Regarding immunogenicity, HIV-infected adults can mount protective antibodies, although these are typically lower than among HIV-uninfected persons and are related to the CD4 count [113,114,115]. There are no additional safety concerns regarding vaccination among HIV-infected adults.

BCG

The Mycobacterium tuberculosis complex includes M. tuberculosis, M. bovis, and M. africanum. The disease is spread person-to-person through airborne droplets and causes pulmonary and/or extrapulmonary infection. HIV infection increases the risk for reactivation of latent infection and the development of active disease [116]. Tuberculosis (TB) is the leading cause of death among HIV-infected persons in many places in the world including sub-Saharan Africa [117].

A BCG vaccine containing a strain of M. bovis is available as a live, attenuated vaccine. While this vaccine may protect against disseminated TB (e.g., meningitis) in children, its efficacy varies widely [118].

The WHO, French, and US guidelines all state that the use of BCG vaccination is contraindicated among persons known to be positive for HIV infection [1, 2, 4, 9]. The BHIVA guidelines state that the BCG vaccine is absolutely contraindicated among HIV-infected persons regardless of CD4 count, HIV viral load, clinical status, or ART use [3]. The avoidance of vaccination among HIV-infected persons is due to safety concerns. Additionally, the efficacy of BCG vaccination among HIV-infected persons is unknown [3]. The mainstay for TB prevention is avoidance of contact with persons or settings that may result in TB exposure. Regular screening for latent TB and, if positive, administration of preventive therapy are advised.

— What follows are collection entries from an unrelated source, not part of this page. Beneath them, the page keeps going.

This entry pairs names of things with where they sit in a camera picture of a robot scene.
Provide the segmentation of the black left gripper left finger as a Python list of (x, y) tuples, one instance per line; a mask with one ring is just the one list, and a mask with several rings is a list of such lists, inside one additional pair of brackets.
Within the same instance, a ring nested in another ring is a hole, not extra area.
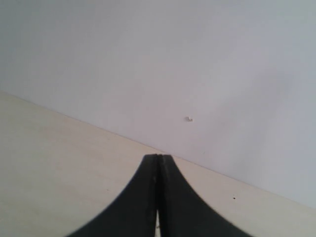
[(135, 174), (100, 214), (71, 237), (154, 237), (158, 155), (145, 155)]

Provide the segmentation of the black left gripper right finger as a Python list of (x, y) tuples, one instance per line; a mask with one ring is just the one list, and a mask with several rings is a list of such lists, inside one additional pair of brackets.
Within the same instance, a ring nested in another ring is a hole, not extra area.
[(212, 209), (170, 155), (158, 157), (158, 215), (162, 237), (249, 237)]

There are notable safety concerns with the use of BCG vaccination among HIV-infected persons given their heightened risk for developing disseminated disease (e.g., osteitis, adenitis) due to the vaccine strain post-vaccination [119,120,121,122]. Fatalities have been described and complications may occur several years to decades after vaccination [123,124,125,126]. Hence, BCG vaccine is not advised by any of the guidelines for use among HIV-infected adults.

Future Directions

Vaccines are available to protect HIV-infected adults worldwide against an increasing number of infectious diseases, and several novel vaccines are on the horizon (e.g., against dengue, Chikungunya, Ebola, herpes simplex 2, Zika, etc.). Current challenges include ensuring vaccination coverage among HIV-infected persons worldwide. Obstacles are many and may include cost and availability of the various vaccines in developing countries, as well as insurance coverage requirements (e.g., that require that vaccines are given by a general practitioner vs. specialist) and documentation of vaccinations over time in the developed world. The ideal timing of vaccinations also remains an important consideration, including whether to wait until after ART initiation and the optimal CD4 count and HIV RNA level at the time of vaccination. Additionally, studies are needed to address the clinical efficacy and durability of immune responses post-vaccination among HIV-infected adults, and whether HIV patients require alternate dosing or booster schedules for many of the vaccines discussed in this review. Further, data on the need and timing of antibody levels post-vaccination and their correlation with vaccine efficacy among HIV-infected are needed. Finally, for vaccines, especially those administered routinely in childhood/adolescence in many countries (e.g., HPV, hepatitis A and B, and conjugate pneumococcal), the need for boosters during adulthood among HIV-infected persons is a key area for future research.

Summary

Vaccination is an essential component for ensuring the health of those living with HIV. Since HIV-infected persons may have reduced initial and long-term responses post-vaccination, and hence may require alternate vaccination dosing strategies, specific guidelines for HIV-infected persons have been published to address these concerns. The current paper provides a concise summary of global and national vaccine recommendations for live, travel-related, and occupational-related vaccinations and highlights the role of these vaccines to protect HIV-infected adults from vaccine-preventable infectious diseases.